When I decided to remove my mask last summer I had to face how lonely I was, how isolated I had become. In a desperate need to present only my best self at work, on social occasions and even at home, I had withdrawn, hiding the not-so-great parts of myself from everyone.
I was deeply unhappy. Unwilling and unable to face that pain, I numbed myself with TV, video gaming, social media and pornography. I’m lucky. Other men in similar situations turn to alcohol or drugs as more self-destructive means of checking out.
Yet, the sad truth is that whatever we are afraid to face in our lives only becomes stronger, bigger, more intractable, more overwhelming the longer we try to resist or ignore it. And as our fear about facing these parts of ourselves grows, we need to numb ourselves to a greater and greater degree.
Choosing to be honest about where I found myself was just a first step. To keep myself honest I needed support from other men. Men willing to have open, authentic, vulnerable, supportive conversations about what is really going on in our lives. Men willing to hold me accountable.
I started by deepening my connections to men I already knew. Slowly, I was able to build a circle of men from across North America with whom I connect regularly – sometimes one-on-one, sometimes in virtual groups.
I was surprised. Many of the men I approached were eager to engage this way. They were hungry for a space to share the parts of themselves they usually kept hidden. They were yearning for deeper connection to other men. They were just waiting to be asked, to be invited in.

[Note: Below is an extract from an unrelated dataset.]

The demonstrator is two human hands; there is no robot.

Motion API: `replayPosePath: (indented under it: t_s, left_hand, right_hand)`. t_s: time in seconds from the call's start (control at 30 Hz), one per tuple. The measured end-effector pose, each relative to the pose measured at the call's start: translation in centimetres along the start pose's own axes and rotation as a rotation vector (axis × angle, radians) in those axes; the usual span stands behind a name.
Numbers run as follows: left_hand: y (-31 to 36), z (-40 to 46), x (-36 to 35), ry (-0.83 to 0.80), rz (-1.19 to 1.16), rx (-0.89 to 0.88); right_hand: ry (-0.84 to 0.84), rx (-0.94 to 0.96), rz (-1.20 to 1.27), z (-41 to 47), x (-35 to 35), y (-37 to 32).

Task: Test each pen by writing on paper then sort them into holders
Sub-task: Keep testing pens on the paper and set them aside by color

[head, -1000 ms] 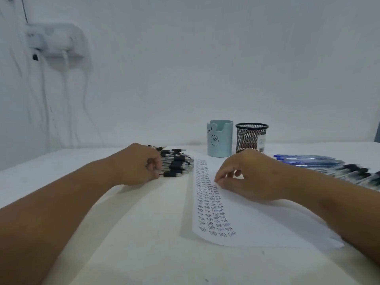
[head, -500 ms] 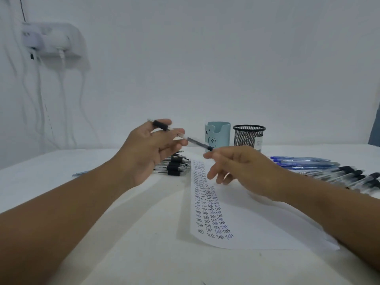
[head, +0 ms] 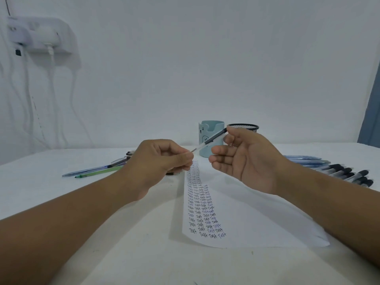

The conversations we share are incredibly nourishing. I have strengthened existing friendships and built incredible new ones from this. We honour and celebrate each other. I am lighter and no longer afraid for close male friends to see me at my lowest ebb. I trust they will hear me and help lift me into the man I want to be, into the man they know I can be. This trust has given me the courage to look more deeply at the shadowy parts of my character, my soul, and begin the work necessary to heal those areas.
Instead of resisting my pain, I embrace it, eager to identify the lesson contained therein. Now, I resist all the ways I used to check out and run away from myself. An added bonus is now I am much more comfortable being vulnerable, authentic and present in all of my relationships, with friends, family, work colleagues and my partner.
I would like to invite other men in. I would like to create a space in Whitehorse for men to share their vulnerable, authentic selves and build deeper, honest connections with other men.
Did your heart just start to beat faster? Is it panic or excitement?
I am seeking men who are yearning for such a space, yearning for a deeper brotherhood. I’m seeking men who are interested in diving deeper. I’m seeking brave men, because to be willing to be seen as you truly are takes tremendous courage.
What we fear most when we shy away from being vulnerable with other people is that they will reject us. We believe that if others truly knew the darkness in our souls they would turn away, but to have a circle of men witness our pain, our shame, our anger, our frustration, our weakness, actually helps wash that away. We feel cleansed, supported, and loved, even if we struggle to find this within ourselves.